"Hahai...jangkrik katanya..memang Gadis tahu jangkrik itu seperti apa?"
"Tahu! Itu yang buat minum!"
Kawanan pencela Gadis itu terdiam semuanya, berpikir.
"Wah...itu cangkir, kali!" akhirnya Anwar berteriak sambil tertawa dan menghembuskan asap rokoknya.
"Cangkir itu kelapa yang masih kecil!" teriak Gadis lagi dengan jengkel.
"Cengkir, kali!"
"Cengkir itu gila!
"Haha..itu kenthir, kali!"
Gadis tidak perduli lagi dan tidak ingin menanggapi lagi candaan mereka.
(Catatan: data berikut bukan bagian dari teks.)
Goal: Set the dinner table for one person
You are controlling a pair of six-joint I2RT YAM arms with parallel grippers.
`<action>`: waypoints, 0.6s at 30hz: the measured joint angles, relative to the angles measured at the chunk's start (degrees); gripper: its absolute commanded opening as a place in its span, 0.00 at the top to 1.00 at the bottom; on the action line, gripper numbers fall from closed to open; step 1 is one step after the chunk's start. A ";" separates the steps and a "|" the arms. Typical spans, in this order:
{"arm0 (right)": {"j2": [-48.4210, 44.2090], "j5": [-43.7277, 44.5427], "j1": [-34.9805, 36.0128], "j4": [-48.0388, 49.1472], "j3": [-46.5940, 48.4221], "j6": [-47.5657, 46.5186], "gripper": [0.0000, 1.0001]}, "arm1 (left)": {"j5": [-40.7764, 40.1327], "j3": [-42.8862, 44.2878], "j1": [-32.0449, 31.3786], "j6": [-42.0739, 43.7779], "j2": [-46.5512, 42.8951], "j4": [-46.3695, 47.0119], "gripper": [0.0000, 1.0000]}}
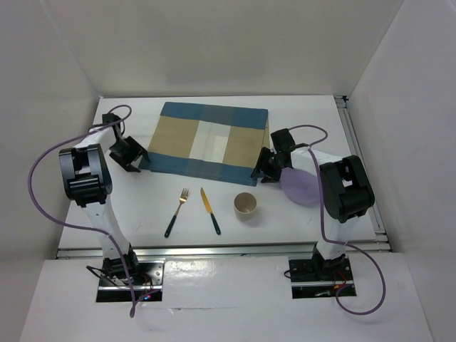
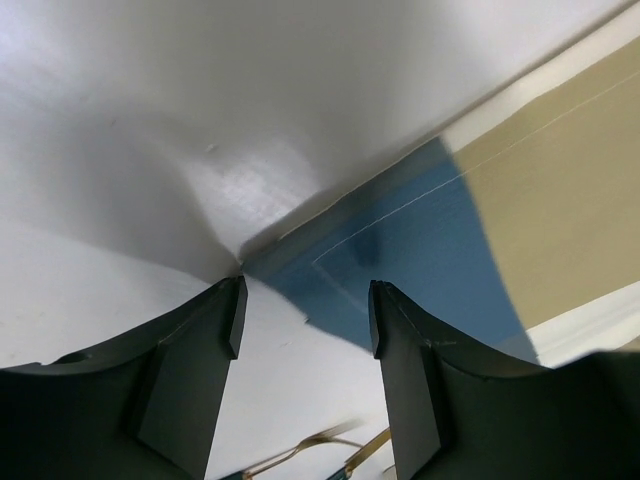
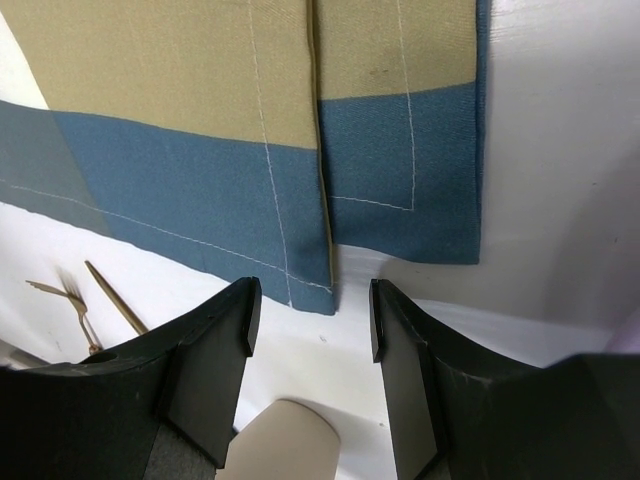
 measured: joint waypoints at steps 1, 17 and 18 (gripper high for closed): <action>0.00 0.07 0.00 -0.11 0.00 0.00 0.41 | -0.02 1.07 -0.13 -0.15 0.70 -0.20 0.32; 0.00 0.87 0.00 -1.11 0.22 -0.17 0.41 | -1.05 4.98 -2.49 -0.31 3.82 2.12 0.96; 0.00 0.90 0.00 -1.16 0.22 -0.17 0.41 | -1.05 4.98 -2.49 -0.24 3.80 2.14 0.99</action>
Karena lelah berteriak-teriak hingga otot lehernya serasa mau putus dan mencoba menggedor pintu kamar Damar akhirnya dia terduduk di depan pintu yang tertutup itu dengan tangan bersidekap di dada dan bibir yang cemberut.
Kawanan penggodanya kemudian bubar satu-satu dan masuk ke kamar masing masing karena tahu, dengan posisi seperti itu, Gadis sangat-sangat berbahaya jika diganggu. Keadaan menjadi sunyi, hanya sayup-sayup terdengar alunan musik cadas yang melantun dari salah satu kamar kos di sana.
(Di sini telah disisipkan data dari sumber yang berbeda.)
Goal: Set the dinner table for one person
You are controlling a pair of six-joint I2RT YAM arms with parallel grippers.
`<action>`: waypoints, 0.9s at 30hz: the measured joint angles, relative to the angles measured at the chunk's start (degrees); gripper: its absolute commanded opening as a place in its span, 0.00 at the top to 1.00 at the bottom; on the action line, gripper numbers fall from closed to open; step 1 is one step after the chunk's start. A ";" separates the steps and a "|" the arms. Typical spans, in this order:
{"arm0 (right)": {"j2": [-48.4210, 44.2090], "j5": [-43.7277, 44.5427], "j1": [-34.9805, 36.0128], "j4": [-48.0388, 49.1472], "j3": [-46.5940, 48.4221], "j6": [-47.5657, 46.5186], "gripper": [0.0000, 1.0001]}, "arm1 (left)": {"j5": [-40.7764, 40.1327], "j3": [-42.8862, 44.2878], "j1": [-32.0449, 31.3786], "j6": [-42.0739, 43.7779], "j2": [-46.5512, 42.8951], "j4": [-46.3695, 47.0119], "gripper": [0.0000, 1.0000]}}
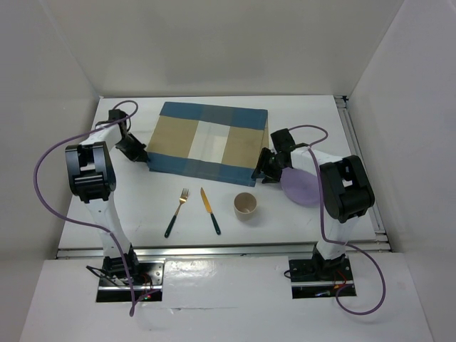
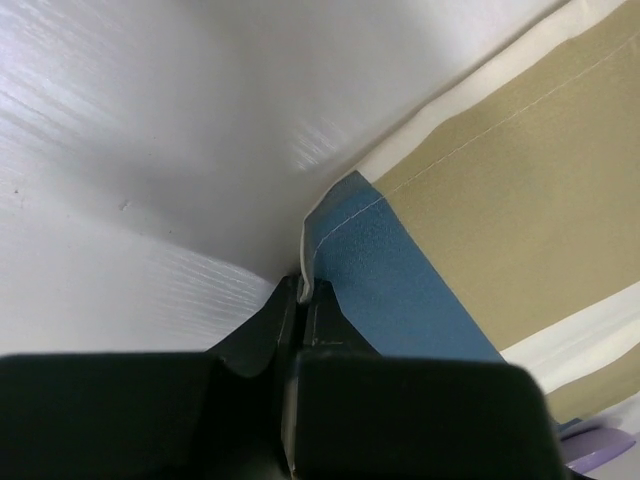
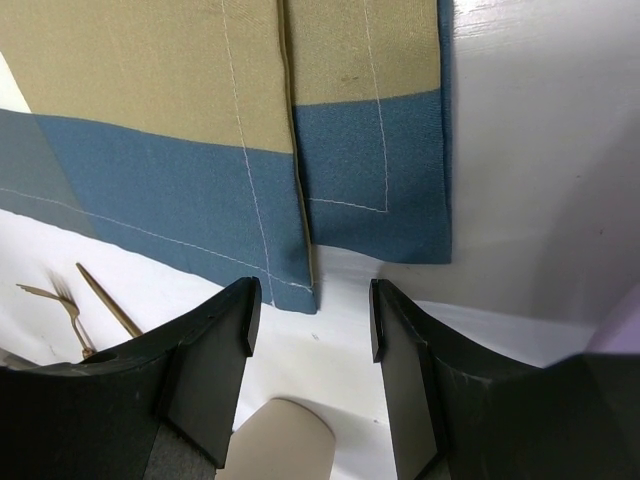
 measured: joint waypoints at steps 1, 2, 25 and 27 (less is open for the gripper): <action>0.00 0.00 0.00 -0.04 0.00 0.00 0.41 | 0.00 0.00 0.00 0.11 -0.04 -0.02 1.00; 0.00 0.02 0.00 -0.07 0.00 0.00 0.41 | 0.00 0.00 0.00 0.15 -0.11 -0.07 1.00; -0.11 -0.39 3.34 0.63 -0.35 0.50 0.42 | 4.24 6.25 -0.59 3.39 -4.83 -5.81 1.00; -0.04 -0.48 4.68 0.87 -0.42 0.72 0.46 | 4.24 6.25 -0.74 3.39 -4.83 -6.21 1.00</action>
Gadis masih dengan posisinya. Ada alasannya kenapa dia sangat berkeras untuk mengucapkan perasaannya pada Damar hari ini. Sepulang sekolah tadi, dilihatnya Damar sedang berbincang-bincang dengan seorang perempuan, mungkin kawan satu kampusnya, dengan sangat mesra. Gadis menjadi panas dan tidak ingin didahului oleh perempuan cantik itu, karena itu otak remajanya berpikir sangat sederhana. Baginya, siapa yang mengatakan perasaannya dalam urutan yang pertama pastilah akan keluar sebagai pemenangnya.